WHAT IS NEEDED>
For each entry, repeat the text exactly and omit any picture it holds.

'''

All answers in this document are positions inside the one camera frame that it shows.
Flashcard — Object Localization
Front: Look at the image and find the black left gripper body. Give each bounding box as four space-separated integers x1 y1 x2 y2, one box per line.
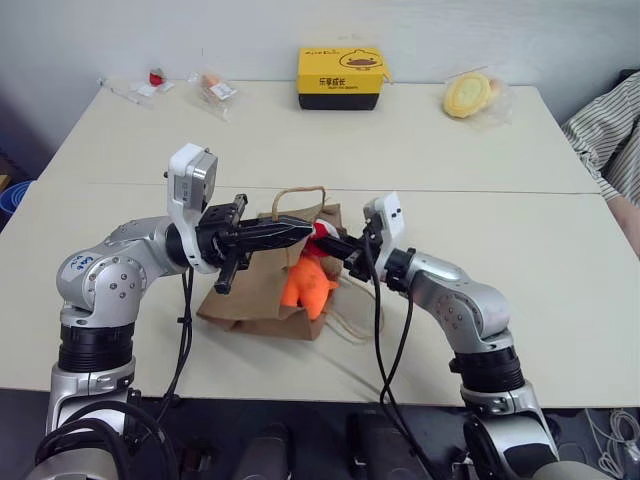
194 191 252 296

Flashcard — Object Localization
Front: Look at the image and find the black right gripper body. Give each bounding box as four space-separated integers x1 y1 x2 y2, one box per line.
344 223 385 282

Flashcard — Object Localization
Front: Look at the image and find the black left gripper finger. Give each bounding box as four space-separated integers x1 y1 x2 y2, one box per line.
234 232 310 254
241 215 316 237

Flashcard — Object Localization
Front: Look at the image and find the red and white plush toy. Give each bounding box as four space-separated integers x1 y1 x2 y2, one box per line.
303 219 349 257

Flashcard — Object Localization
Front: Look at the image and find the brown paper bag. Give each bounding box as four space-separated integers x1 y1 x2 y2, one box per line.
196 185 382 344

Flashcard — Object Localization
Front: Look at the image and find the orange plush toy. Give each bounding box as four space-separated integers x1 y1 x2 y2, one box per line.
279 251 342 321

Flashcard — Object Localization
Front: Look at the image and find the small orange toy in plastic bag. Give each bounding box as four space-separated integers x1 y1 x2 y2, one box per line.
186 69 237 124

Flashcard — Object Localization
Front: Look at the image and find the small red toy in plastic bag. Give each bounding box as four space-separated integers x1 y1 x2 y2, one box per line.
129 66 176 97

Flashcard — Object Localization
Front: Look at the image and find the yellow plush in plastic bag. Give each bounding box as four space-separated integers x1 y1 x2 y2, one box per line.
441 66 517 132

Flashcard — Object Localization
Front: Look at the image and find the yellow duck print box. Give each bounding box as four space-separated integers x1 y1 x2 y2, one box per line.
292 45 395 112

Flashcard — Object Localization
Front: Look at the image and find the person in striped shirt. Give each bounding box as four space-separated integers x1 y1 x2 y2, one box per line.
560 71 640 202

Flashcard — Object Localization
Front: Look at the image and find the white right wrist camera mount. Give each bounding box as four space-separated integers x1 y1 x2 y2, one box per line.
362 191 406 282

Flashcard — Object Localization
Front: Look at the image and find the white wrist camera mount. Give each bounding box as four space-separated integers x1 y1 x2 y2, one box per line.
362 191 406 282
165 143 220 274

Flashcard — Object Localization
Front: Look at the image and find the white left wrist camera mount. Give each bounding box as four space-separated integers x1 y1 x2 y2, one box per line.
165 143 220 274

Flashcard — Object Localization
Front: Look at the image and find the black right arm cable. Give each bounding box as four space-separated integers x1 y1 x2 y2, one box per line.
361 232 452 480

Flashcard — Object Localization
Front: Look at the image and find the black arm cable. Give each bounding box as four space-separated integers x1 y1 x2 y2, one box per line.
152 267 197 422
361 232 452 480

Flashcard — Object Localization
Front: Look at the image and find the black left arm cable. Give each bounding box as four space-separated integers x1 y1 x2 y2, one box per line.
152 267 197 422

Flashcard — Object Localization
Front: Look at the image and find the black left shoulder cable loop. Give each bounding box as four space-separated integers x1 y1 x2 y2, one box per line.
33 398 179 480

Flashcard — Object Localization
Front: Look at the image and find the white cable bundle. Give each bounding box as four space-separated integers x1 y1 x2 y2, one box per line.
583 406 640 480

'''

OUTPUT FOR THIS TASK>
All answers in this document are positions inside the one camera frame that it shows.
Flashcard — Object Localization
Front: Look at the image and find the black left gripper body. Give each bounding box as four space-separated integers x1 y1 x2 y2, one box per line.
194 191 252 296

Flashcard — Object Localization
Front: Look at the image and find the black right gripper body. Give each bounding box as four space-separated integers x1 y1 x2 y2, one box per line.
344 223 385 282

Flashcard — Object Localization
Front: Look at the image and find the black left gripper finger. Give each bounding box as four space-separated integers x1 y1 x2 y2, one box per line.
234 232 310 254
241 215 316 237

Flashcard — Object Localization
Front: Look at the image and find the red and white plush toy. Give each bounding box as four space-separated integers x1 y1 x2 y2, one box per line.
303 219 349 257

Flashcard — Object Localization
Front: Look at the image and find the brown paper bag. Give each bounding box as four space-separated integers x1 y1 x2 y2, one box per line.
196 185 382 344

Flashcard — Object Localization
Front: Look at the image and find the orange plush toy. Give each bounding box as four space-separated integers x1 y1 x2 y2, one box per line.
279 251 342 321

Flashcard — Object Localization
Front: Look at the image and find the small orange toy in plastic bag. Give each bounding box as four space-separated integers x1 y1 x2 y2, one box per line.
186 69 237 124

Flashcard — Object Localization
Front: Look at the image and find the small red toy in plastic bag. Give each bounding box as four space-separated integers x1 y1 x2 y2, one box per line.
129 66 176 97

Flashcard — Object Localization
Front: Look at the image and find the yellow plush in plastic bag. Give each bounding box as four space-separated integers x1 y1 x2 y2, one box per line.
441 66 517 132

Flashcard — Object Localization
Front: Look at the image and find the yellow duck print box. Give each bounding box as four space-separated integers x1 y1 x2 y2, one box per line.
292 45 395 112

Flashcard — Object Localization
Front: Look at the image and find the person in striped shirt. Give each bounding box as four space-separated integers x1 y1 x2 y2, one box per line.
560 71 640 202

Flashcard — Object Localization
Front: Look at the image and find the white right wrist camera mount. Give each bounding box as four space-separated integers x1 y1 x2 y2, one box per line.
362 191 406 282

Flashcard — Object Localization
Front: Look at the image and find the white wrist camera mount. Give each bounding box as four space-separated integers x1 y1 x2 y2, one box per line.
362 191 406 282
165 143 220 274

Flashcard — Object Localization
Front: Look at the image and find the white left wrist camera mount. Give each bounding box as four space-separated integers x1 y1 x2 y2, one box per line.
165 143 220 274

Flashcard — Object Localization
Front: Look at the image and find the black right arm cable. Give each bounding box as four space-separated integers x1 y1 x2 y2, one box per line.
361 232 452 480

Flashcard — Object Localization
Front: Look at the image and find the black arm cable. Give each bounding box as four space-separated integers x1 y1 x2 y2, one box per line.
152 267 197 422
361 232 452 480

Flashcard — Object Localization
Front: Look at the image and find the black left arm cable. Give each bounding box as four space-separated integers x1 y1 x2 y2, one box per line.
152 267 197 422

Flashcard — Object Localization
Front: Look at the image and find the black left shoulder cable loop. Give each bounding box as four space-separated integers x1 y1 x2 y2, one box per line.
33 398 179 480

Flashcard — Object Localization
Front: Look at the image and find the white cable bundle. Give each bounding box as four space-separated integers x1 y1 x2 y2, one box per line.
583 406 640 480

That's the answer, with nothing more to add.